Distance is also a plus. The currencies most affected by the war have been those with proximity to the conflict. East European currencies have had a notably bad time of it, while Latin American currencies have held up well, just like the rand. Besides these dynamics, SA’s macroeconomic policy environment is also finding favour with foreign investors. As an “early hiker” the SA Reserve Bank is getting credit for being on top of the inflation curve, or even slightly ahead. The finance minister presented a relatively good budget, with the fiscal position much improved compared with expectations of 12 months ago and the public debt ratio, though still unsustainably high, now seen stabilising earlier and lower.

And, importantly, the government is finally showing progress on long-promised growth-boosting reforms. The auction of broadband spectrum is a milestone. So too  are ongoing efforts to unbundle Eskom’s transmission entity and make private generation easier, as well as moves to bring private operators into ports and rail. The Bank’s proactive stance, and the improved outlook for public finances and for the reform project, have together taken the pressure off for further sovereign credit rating downgrades, at least for now.
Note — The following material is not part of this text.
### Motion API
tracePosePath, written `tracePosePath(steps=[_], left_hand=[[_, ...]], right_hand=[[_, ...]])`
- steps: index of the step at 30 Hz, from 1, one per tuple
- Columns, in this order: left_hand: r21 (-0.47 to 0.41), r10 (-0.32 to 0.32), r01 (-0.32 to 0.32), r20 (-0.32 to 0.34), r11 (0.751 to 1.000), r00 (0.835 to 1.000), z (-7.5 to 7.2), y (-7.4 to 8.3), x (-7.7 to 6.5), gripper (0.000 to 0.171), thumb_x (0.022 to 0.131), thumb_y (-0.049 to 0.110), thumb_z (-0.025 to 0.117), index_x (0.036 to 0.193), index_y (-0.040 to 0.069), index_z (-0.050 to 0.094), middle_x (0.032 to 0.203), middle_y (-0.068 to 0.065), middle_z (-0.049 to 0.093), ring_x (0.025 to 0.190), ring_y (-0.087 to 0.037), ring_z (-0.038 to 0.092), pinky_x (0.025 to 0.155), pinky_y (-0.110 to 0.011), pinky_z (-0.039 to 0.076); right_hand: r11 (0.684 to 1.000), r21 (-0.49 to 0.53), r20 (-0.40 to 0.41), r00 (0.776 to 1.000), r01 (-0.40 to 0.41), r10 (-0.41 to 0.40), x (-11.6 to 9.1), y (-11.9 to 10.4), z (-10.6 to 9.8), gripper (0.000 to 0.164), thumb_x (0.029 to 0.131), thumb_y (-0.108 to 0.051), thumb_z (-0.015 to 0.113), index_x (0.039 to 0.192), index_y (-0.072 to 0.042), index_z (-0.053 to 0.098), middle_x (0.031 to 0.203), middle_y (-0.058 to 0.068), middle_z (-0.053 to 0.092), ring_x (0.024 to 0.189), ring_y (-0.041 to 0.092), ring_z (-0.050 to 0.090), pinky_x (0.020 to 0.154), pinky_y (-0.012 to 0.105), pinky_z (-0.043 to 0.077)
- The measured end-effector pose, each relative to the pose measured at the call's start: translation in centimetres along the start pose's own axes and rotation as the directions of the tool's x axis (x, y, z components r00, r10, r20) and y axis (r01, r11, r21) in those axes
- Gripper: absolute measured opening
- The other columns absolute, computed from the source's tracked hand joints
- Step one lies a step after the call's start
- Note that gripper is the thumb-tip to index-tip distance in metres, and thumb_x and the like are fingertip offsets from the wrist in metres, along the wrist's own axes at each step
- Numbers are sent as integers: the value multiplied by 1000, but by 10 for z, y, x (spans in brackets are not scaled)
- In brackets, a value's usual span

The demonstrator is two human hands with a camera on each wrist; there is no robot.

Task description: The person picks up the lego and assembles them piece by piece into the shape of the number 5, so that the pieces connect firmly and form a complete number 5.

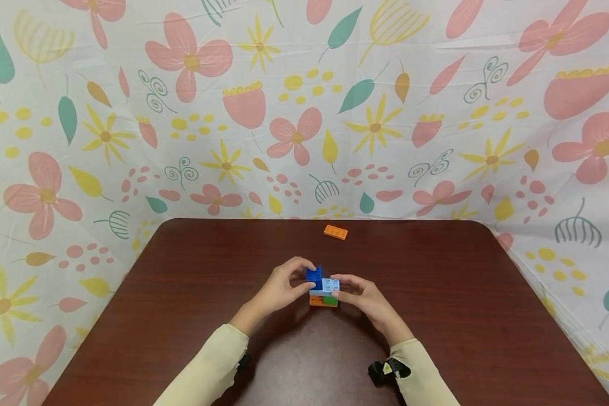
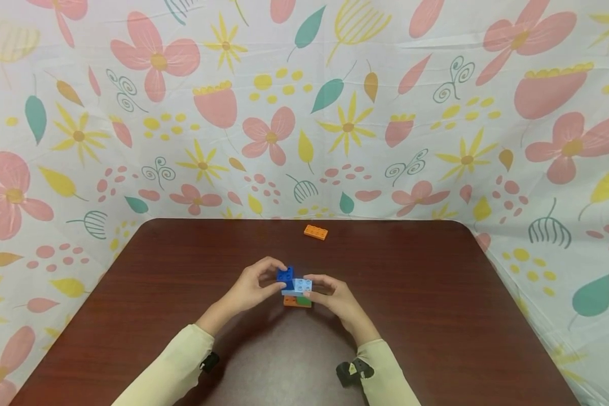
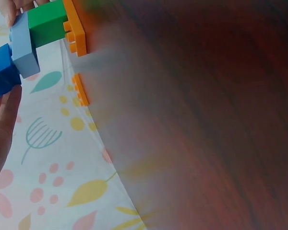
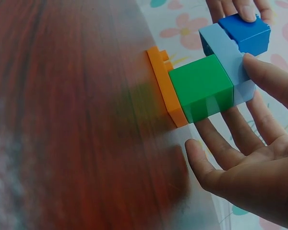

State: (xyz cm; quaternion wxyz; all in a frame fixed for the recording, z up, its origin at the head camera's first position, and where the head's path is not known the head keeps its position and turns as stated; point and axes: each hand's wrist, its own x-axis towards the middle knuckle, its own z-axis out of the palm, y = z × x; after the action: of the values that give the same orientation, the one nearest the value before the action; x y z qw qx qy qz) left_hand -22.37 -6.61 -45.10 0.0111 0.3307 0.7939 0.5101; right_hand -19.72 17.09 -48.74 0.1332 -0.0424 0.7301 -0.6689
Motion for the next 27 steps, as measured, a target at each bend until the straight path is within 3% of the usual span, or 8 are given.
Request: tracePosePath(steps=[4, 10, 13, 27], left_hand=[[-46, 24, -24, -2, 999, 1000, 0, 2, -2, 22, 89, 1, 66, 109, 7, 60, 110, -8, 57, 104, -30, 62, 87, -46, 52], [-29, 53, -53, 0, 998, 999, -1, -5, -1, 19, 88, 4, 67, 107, 8, 64, 112, -6, 58, 104, -26, 63, 83, -31, 54], [-24, 72, -72, -2, 997, 997, -2, -5, -3, 18, 88, 4, 68, 106, 7, 65, 113, -8, 58, 104, -26, 64, 83, -30, 54], [-15, 41, -41, 43, 999, 998, -2, 0, 3, 17, 88, 3, 68, 104, 6, 66, 114, -9, 57, 107, -27, 62, 87, -31, 53]], right_hand=[[1000, -4, -4, 1000, -7, 7, 1, 0, 1, 48, 85, -28, 75, 128, -13, 61, 126, 7, 59, 104, 22, 58, 91, 38, 47], [1000, 0, -16, 1000, -3, 3, 2, 0, 1, 45, 85, -26, 75, 126, -14, 62, 123, 7, 60, 102, 23, 58, 89, 38, 48], [1000, -2, -16, 1000, -11, 11, 2, 1, 2, 46, 84, -27, 75, 126, -14, 62, 123, 7, 60, 103, 23, 59, 90, 38, 48], [1000, -2, -17, 1000, -19, 19, 0, 0, 1, 45, 85, -26, 74, 127, -15, 62, 125, 7, 60, 107, 24, 57, 94, 41, 46]])
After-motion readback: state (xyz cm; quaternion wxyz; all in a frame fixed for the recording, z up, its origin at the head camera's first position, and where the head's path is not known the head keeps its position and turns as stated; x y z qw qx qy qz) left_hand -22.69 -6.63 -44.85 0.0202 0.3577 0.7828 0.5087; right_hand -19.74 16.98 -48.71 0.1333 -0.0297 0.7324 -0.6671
Against this backdrop, and given SA’s large current account surplus, it’s not entirely unsurprising that the rand has stood this firm against many currencies. But risks abound, and there’s no guarantee the rand’s strength and stability will last. If the geopolitical outlook worsens further and global growth nosedives (induced perhaps by even sharper increases in energy prices), that will benefit the dollar as investors turn risk averse. A similar scenario could unfold should the Russian government default on a large portion of its foreign currency debt or decides to disrupt the flow of oil and gas to Europe.
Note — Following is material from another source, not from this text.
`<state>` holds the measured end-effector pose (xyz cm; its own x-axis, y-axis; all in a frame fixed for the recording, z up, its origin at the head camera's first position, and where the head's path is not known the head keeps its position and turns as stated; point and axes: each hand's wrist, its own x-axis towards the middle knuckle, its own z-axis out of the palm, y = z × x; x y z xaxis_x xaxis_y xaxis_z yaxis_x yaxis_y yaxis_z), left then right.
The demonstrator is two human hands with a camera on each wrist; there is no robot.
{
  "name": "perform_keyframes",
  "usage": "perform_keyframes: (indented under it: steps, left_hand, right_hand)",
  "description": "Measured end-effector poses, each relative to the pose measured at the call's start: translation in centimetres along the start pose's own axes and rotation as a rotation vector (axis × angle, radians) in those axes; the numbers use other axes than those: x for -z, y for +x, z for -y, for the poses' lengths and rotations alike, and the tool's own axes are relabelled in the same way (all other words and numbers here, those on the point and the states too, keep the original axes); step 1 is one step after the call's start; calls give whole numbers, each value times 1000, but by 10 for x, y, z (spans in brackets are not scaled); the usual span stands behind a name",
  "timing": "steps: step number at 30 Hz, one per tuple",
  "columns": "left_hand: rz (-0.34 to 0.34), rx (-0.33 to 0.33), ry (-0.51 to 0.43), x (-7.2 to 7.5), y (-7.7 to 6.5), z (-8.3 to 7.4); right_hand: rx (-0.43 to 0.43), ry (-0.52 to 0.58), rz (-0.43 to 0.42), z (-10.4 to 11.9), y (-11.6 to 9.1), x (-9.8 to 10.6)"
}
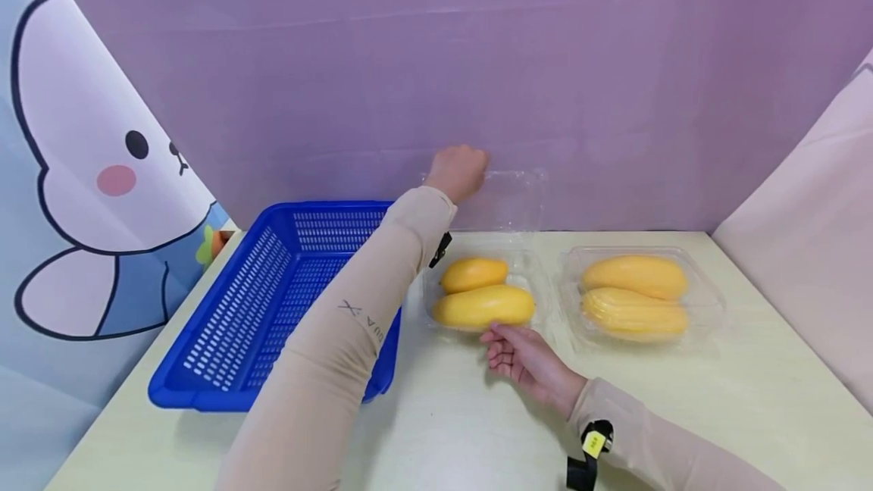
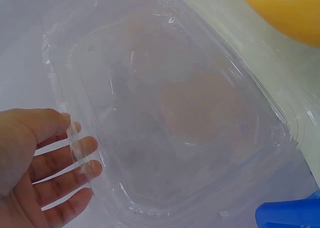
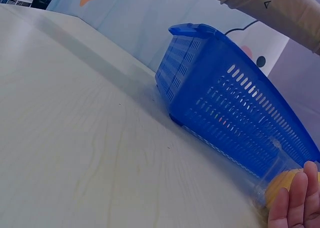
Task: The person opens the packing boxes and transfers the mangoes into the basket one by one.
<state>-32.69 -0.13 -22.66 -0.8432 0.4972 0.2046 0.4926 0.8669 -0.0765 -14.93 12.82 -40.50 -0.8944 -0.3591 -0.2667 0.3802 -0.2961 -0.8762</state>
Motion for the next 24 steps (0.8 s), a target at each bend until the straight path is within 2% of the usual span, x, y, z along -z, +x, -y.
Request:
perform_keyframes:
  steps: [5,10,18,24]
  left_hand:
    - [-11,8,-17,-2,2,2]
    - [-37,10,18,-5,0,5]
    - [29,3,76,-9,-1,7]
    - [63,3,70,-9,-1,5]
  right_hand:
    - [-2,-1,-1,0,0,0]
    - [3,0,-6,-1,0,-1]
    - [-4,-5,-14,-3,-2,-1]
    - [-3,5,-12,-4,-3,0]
Given these risks it’s more important than ever that government uses the window provided by rising export commodity prices to accelerate its economic reform agenda and lock in reforms to the public finances. This opportunity cannot go to waste.

In this environment firms, too, need to be agile with prudent financial risk management strategies. Non-mining exporters are the most exposed to the strengthening rand. Large fuel users face a huge shock from further petrol and diesel price increases. And rising interest rates are worrying for those that haven’t yet hedged floating debt exposures.

• Le Roux is chief economist, and Cairns corporate strategist, at RMB.